BERT Multilingual Passage Reranking Model
Property | Value |
---|---|
License | Apache 2.0 |
Paper | Research Paper |
Training Dataset | MS MARCO |
Languages Supported | 102 languages |
What is bert-multilingual-passage-reranking-msmarco?
This is a specialized BERT model designed for passage reranking across multiple languages. Built on top of BERT's multilingual architecture, it uses a densely connected neural network that processes the 768-dimensional [CLS] token to evaluate the relevance between search queries and passages. The model can improve search results by up to 100% compared to traditional methods.
Implementation Details
The model was trained for 400,000 steps on a TPU V3-8, taking approximately 12 hours. It processes both queries and passages within a 512 token limit, producing a relevance score between -10 and 10, with higher scores indicating better matches.

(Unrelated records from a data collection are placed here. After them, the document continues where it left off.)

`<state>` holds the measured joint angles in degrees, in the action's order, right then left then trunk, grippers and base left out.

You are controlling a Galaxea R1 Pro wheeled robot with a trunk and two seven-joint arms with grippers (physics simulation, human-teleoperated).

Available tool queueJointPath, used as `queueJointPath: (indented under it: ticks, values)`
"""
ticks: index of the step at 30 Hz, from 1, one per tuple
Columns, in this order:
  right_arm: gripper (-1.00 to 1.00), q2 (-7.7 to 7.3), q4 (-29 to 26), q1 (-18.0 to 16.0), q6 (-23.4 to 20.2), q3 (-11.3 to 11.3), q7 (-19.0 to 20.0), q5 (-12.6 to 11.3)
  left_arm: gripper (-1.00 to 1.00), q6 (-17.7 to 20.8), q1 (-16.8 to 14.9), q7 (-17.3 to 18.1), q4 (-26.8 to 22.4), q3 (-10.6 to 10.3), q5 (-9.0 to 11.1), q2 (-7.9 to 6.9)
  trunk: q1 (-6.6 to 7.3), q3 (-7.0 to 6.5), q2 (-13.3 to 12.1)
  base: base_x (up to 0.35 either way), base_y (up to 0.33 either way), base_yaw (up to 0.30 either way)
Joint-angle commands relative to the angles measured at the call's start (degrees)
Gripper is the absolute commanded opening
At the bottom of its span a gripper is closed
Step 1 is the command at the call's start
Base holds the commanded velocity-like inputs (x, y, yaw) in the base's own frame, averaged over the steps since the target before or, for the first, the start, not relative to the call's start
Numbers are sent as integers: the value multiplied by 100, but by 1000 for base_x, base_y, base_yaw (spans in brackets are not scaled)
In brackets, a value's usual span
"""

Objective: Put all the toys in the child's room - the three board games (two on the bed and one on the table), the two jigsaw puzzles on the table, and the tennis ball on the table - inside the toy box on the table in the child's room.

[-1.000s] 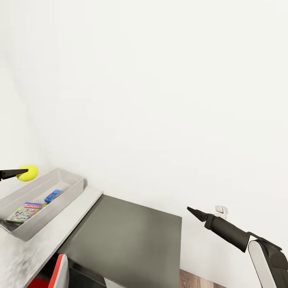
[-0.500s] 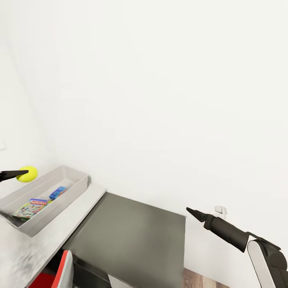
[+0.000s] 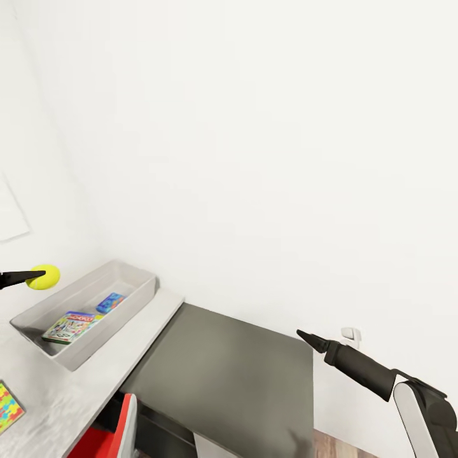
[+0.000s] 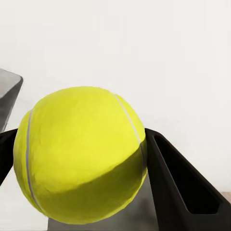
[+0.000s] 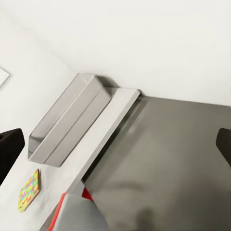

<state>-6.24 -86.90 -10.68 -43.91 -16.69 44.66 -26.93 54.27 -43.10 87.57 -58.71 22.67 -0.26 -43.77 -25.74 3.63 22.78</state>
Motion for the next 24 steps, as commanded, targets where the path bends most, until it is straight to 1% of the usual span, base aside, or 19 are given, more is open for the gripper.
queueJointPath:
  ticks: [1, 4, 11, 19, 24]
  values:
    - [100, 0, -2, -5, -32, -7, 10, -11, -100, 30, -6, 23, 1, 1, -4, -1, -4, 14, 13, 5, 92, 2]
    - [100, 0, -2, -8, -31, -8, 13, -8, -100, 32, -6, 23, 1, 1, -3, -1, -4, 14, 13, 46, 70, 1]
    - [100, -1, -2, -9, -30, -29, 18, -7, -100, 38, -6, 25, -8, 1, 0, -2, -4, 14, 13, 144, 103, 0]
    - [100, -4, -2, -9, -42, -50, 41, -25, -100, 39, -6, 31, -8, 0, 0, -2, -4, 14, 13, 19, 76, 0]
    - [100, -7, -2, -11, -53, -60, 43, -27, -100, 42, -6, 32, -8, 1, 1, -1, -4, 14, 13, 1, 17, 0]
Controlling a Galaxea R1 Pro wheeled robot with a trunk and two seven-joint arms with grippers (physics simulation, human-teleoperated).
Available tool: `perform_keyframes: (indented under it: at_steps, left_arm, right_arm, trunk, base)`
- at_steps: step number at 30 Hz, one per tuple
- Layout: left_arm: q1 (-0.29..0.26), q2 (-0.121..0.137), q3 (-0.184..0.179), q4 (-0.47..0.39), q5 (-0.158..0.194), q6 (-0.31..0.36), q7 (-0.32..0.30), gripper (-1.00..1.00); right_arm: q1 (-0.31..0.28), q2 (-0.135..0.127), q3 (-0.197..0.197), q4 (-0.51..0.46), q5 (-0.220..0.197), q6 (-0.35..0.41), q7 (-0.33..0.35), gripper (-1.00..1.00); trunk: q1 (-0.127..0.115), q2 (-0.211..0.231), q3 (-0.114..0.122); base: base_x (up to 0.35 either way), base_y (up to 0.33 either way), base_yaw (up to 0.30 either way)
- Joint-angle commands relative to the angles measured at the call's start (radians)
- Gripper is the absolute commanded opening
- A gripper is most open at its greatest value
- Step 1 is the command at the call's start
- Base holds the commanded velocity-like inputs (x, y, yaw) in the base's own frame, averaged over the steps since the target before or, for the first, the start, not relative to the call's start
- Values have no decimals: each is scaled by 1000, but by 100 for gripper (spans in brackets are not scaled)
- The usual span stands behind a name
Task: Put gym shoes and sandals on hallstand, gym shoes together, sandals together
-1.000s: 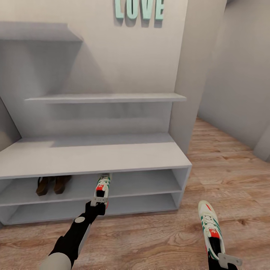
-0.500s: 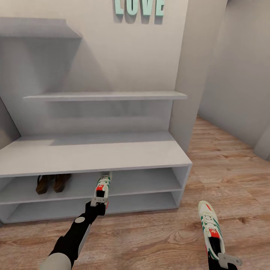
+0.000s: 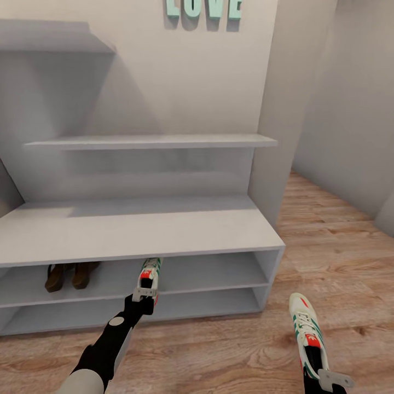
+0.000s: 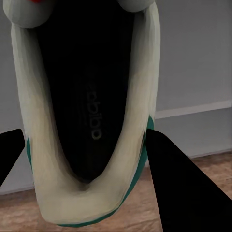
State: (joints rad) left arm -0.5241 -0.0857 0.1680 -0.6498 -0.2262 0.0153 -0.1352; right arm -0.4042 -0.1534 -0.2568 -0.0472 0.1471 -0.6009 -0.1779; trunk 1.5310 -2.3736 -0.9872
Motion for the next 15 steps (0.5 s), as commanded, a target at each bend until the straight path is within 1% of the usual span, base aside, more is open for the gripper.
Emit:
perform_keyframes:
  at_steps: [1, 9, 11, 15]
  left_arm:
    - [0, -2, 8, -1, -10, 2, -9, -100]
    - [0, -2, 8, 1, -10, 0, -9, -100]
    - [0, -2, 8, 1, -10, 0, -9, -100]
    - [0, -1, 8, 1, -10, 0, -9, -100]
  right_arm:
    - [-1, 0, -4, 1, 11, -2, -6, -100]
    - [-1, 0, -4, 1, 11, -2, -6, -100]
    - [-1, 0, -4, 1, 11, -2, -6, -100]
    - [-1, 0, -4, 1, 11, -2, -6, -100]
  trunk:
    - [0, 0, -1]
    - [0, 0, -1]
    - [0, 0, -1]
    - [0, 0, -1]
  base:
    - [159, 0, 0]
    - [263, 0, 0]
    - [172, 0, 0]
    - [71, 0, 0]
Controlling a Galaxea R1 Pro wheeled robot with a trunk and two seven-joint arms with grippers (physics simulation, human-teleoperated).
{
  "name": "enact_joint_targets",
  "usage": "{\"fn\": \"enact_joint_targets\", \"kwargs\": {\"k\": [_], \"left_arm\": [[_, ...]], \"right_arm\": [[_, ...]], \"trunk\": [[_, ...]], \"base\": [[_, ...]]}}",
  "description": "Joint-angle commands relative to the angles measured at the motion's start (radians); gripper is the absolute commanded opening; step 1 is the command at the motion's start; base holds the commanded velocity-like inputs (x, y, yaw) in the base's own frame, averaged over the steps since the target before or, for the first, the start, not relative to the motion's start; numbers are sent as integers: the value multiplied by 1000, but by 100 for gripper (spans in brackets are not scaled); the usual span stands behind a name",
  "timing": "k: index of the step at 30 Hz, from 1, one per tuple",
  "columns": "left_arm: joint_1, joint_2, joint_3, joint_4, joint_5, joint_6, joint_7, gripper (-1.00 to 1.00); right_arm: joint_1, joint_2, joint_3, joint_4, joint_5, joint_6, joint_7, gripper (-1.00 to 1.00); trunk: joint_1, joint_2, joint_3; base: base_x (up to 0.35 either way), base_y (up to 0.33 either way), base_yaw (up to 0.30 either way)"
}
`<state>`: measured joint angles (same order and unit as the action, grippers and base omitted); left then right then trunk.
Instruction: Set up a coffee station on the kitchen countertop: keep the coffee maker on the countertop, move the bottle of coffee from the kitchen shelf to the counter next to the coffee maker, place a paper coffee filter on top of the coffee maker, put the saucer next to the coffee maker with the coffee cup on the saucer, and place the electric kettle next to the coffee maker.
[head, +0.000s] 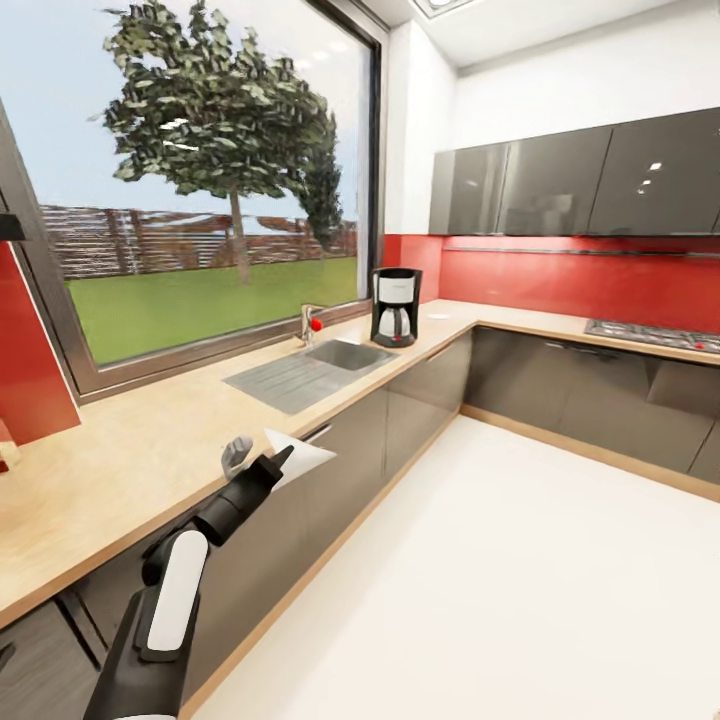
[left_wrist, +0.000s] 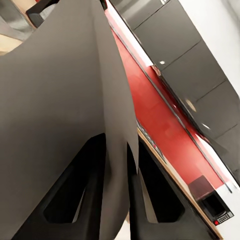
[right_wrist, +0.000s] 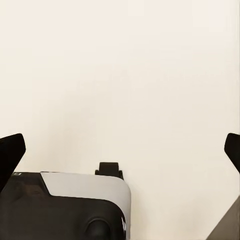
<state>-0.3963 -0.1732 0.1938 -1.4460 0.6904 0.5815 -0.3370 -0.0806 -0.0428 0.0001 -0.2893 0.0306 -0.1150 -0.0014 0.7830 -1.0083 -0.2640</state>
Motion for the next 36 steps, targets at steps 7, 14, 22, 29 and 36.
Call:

- Built on multilingual BERT architecture
- Trained on MS MARCO dataset with 400M query-passage pairs
- Inference time of approximately 300ms per query
- Compatible with Nboost Library for direct Elasticsearch integration
Core Capabilities
- Multilingual support for 102 languages
- Passage reranking for search optimization
- Query-passage relevance scoring
- Elasticsearch results enhancement
- Cross-lingual search capability
Frequently Asked Questions
Q: What makes this model unique?
The model's ability to handle 102 languages while maintaining performance comparable to English-only models makes it exceptional. It shows particularly strong performance in German despite being trained on English data.
Q: What are the recommended use cases?
This model is ideal for improving search engine results, especially in multilingual environments. It's particularly useful for reranking the top dozens of search results in enterprise search systems and content discovery platforms.